** About this task **
Without changing a single character, write out every record below.

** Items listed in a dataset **
━━━━━━
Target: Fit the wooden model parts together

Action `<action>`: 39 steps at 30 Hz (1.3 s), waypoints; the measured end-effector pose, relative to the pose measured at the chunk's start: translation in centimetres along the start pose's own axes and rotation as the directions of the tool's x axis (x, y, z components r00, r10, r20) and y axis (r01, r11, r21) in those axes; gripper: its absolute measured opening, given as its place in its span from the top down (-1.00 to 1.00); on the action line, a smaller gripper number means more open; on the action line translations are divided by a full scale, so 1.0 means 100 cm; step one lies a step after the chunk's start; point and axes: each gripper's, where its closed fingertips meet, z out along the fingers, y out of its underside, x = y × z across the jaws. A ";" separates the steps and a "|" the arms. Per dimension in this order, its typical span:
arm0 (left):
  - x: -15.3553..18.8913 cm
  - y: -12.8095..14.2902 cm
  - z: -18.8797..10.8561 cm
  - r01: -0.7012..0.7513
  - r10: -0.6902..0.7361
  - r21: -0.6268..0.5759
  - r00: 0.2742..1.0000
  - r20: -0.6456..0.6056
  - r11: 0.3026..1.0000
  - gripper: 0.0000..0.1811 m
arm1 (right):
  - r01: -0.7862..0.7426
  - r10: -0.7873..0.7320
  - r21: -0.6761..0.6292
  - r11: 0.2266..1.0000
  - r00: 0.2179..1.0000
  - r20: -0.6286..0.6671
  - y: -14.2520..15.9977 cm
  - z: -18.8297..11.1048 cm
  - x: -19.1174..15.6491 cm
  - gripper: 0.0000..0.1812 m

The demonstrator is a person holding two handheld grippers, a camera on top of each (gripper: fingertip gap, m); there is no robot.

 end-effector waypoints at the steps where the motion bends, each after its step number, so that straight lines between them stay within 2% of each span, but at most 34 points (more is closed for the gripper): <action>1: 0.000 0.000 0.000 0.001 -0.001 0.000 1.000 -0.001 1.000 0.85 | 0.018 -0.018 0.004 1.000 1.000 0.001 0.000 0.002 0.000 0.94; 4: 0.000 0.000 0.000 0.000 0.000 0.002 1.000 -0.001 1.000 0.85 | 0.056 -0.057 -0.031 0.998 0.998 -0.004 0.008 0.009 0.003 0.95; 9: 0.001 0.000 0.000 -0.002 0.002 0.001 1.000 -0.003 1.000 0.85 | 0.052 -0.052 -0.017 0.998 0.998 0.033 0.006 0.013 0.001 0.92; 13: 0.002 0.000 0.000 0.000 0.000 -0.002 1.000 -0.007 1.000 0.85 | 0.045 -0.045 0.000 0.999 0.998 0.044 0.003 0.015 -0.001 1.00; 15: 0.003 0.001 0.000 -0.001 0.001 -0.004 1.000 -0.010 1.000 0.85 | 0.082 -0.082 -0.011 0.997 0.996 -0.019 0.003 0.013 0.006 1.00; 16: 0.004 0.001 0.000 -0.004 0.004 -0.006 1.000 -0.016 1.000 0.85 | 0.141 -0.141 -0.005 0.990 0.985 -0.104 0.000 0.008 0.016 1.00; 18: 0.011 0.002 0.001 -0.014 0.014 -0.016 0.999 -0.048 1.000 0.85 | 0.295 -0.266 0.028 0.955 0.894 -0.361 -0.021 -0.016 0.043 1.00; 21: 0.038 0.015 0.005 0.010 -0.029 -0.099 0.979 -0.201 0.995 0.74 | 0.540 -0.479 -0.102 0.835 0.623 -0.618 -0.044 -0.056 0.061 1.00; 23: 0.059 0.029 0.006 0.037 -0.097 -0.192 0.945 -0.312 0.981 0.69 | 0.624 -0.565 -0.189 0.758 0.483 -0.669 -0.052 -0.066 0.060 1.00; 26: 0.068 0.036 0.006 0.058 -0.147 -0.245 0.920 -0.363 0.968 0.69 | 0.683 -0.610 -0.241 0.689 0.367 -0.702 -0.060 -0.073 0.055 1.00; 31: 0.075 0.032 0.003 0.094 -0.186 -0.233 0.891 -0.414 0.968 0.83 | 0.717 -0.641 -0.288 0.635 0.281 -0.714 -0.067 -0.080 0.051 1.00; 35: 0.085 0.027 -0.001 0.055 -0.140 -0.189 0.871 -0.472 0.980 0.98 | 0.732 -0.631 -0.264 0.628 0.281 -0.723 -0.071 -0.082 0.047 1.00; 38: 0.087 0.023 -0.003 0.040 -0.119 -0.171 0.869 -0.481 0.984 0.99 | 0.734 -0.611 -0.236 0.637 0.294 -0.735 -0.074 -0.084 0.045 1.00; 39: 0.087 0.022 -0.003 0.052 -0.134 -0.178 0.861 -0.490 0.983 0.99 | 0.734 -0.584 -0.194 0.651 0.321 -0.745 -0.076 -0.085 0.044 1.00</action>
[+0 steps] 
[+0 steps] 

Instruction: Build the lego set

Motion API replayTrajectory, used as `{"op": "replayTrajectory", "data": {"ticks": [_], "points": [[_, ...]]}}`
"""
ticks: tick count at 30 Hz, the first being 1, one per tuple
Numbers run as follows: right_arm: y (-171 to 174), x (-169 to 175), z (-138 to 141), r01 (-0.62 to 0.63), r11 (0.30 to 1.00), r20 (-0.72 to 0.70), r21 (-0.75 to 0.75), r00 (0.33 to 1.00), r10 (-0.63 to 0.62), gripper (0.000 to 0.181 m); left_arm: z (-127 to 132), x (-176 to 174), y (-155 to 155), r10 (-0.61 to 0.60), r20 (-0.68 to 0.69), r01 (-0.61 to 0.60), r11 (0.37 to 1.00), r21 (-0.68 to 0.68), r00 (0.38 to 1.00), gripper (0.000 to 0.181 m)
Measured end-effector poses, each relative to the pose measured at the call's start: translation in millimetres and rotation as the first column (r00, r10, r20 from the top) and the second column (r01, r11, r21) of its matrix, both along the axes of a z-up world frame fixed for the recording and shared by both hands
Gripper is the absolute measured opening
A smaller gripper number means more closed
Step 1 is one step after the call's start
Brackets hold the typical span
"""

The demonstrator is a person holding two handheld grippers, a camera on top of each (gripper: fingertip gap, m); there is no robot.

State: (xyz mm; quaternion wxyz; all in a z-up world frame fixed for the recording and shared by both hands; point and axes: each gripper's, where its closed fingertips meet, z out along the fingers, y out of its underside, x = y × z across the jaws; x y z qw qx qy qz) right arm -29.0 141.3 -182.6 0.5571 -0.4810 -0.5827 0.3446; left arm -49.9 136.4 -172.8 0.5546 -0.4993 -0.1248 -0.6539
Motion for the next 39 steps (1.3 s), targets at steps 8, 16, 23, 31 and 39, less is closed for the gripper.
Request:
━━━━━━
** Your solution **
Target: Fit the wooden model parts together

Action `<action>`: 39 steps at 30 Hz (1.3 s), waypoints; the measured end-effector pose, relative to the pose measured at the chunk's start: translation in centimetres along the start pose's own axes and rotation as the directions of the tool's x axis (x, y, z components r00, r10, r20) and y axis (r01, r11, r21) in those axes; gripper: its absolute measured opening, given as its place in its span from the top down (-1.00 to 1.00); on the action line, a smaller gripper number means more open; on the action line translations are divided by a full scale, so 1.0 means 100 cm; step one lies a step after the chunk's start; point and axes: each gripper's, where its closed fingertips meet, z out along the fingers, y out of its underside, x = y × z across the jaws. A ";" separates the steps and a "|" the arms. Per dimension in this order, its typical span:
arm0 (left):
  - x: -15.3553..18.8913 cm
  - y: -12.8095..14.2902 cm
  - z: -18.8797..10.8561 cm
  - r01: -0.7012..0.7513
  - r10: -0.6902..0.7361
  - r21: -0.6268..0.5759
  - r00: 0.2742..1.0000
  - r20: -0.6456..0.6056
  - r11: 0.3026..1.0000
  - gripper: 0.0000..0.1811 m
arm1 (right):
  - r01: -0.7862..0.7426
  - r10: -0.7873..0.7320
  - r21: -0.6761..0.6292
  - r11: 0.2266..1.0000
  - r00: 0.2179..1.0000
  - r20: -0.6286..0.6671
  - y: -14.2520..15.9977 cm
  - z: -18.8297..11.1048 cm
  - x: -19.1174..15.6491 cm
  - gripper: 0.0000..0.1812 m

The demonstrator is a person holding two handheld grippers, a camera on top of each (gripper: fingertip gap, m); there is no robot.

 end-effector waypoints at the steps where the motion bends, each after its step number, so that straight lines between them stay within 2% of each span, but at most 34 points (more is closed for the gripper): <action>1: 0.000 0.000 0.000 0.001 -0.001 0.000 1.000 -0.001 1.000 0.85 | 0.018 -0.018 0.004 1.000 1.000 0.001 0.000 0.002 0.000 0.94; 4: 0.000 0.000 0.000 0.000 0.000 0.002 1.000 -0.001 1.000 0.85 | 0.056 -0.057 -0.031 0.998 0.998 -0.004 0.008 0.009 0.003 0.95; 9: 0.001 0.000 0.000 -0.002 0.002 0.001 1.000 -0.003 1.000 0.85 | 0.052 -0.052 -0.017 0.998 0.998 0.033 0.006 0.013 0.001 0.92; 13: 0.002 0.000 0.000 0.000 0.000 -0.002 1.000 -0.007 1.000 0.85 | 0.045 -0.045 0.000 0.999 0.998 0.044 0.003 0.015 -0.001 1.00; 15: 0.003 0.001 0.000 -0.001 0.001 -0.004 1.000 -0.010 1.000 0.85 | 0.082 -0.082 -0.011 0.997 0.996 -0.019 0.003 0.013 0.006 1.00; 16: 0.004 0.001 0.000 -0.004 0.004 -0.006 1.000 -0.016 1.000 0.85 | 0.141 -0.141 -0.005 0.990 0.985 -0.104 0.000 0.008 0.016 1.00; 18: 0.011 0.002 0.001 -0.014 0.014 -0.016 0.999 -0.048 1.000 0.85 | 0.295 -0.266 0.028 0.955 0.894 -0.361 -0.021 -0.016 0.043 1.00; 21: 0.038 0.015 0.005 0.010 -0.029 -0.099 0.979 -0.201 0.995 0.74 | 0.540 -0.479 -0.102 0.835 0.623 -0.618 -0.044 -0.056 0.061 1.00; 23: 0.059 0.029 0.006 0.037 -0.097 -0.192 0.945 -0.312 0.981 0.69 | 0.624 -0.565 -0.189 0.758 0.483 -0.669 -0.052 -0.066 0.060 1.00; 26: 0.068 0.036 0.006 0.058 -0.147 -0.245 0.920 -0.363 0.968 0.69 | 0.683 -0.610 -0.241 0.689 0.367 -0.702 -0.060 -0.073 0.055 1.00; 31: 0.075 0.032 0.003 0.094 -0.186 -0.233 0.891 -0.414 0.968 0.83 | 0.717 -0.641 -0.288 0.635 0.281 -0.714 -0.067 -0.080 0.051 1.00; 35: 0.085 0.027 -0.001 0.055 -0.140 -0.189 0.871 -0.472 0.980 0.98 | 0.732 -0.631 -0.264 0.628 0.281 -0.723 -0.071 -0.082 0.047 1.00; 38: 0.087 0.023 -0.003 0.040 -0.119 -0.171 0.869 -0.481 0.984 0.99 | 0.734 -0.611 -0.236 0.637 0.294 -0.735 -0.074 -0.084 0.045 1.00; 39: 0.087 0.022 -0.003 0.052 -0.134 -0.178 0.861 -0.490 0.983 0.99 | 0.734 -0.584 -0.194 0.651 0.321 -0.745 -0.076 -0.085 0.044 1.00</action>
[+0 steps] 
[+0 steps] 

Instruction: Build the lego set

Motion API replayTrajectory, used as `{"op": "replayTrajectory", "data": {"ticks": [_], "points": [[_, ...]]}}`
"""
ticks: tick count at 30 Hz, the first being 1, one per tuple
Numbers run as follows: right_arm: y (-171 to 174), x (-169 to 175), z (-138 to 141), r01 (-0.62 to 0.63), r11 (0.30 to 1.00), r20 (-0.72 to 0.70), r21 (-0.75 to 0.75), r00 (0.33 to 1.00), r10 (-0.63 to 0.62), gripper (0.000 to 0.181 m); left_arm: z (-127 to 132), x (-176 to 174), y (-155 to 155), r10 (-0.61 to 0.60), r20 (-0.68 to 0.69), r01 (-0.61 to 0.60), r11 (0.37 to 1.00), r21 (-0.68 to 0.68), r00 (0.38 to 1.00), gripper (0.000 to 0.181 m)
Measured end-effector poses, each relative to the pose measured at the call's start: translation in millimetres and rotation as the first column (r00, r10, r20 from the top) and the second column (r01, r11, r21) of its matrix, both along the axes of a z-up world frame fixed for the recording and shared by both hands
Gripper is the absolute measured opening
A smaller gripper number means more closed
Step 1 is one step after the call's start
Brackets hold the typical span
"""

The demonstrator is a person holding two handheld grippers, a camera on top of each (gripper: fingertip gap, m); there is no robot.

State: (xyz mm; quaternion wxyz; all in a z-up world frame fixed for the recording and shared by both hands; point and axes: each gripper's, where its closed fingertips meet, z out along the fingers, y out of its underside, x = y × z across the jaws; x y z qw qx qy qz) right arm -29.0 141.3 -182.6 0.5571 -0.4810 -0.5827 0.3446; left arm -49.9 136.4 -172.8 0.5546 -0.4993 -0.1248 -0.6539
Motion for the next 39 steps (1.3 s), targets at steps 8, 16, 23, 31 and 39, less is closed for the gripper.
Request:

The exercise has been answered, and the work is done.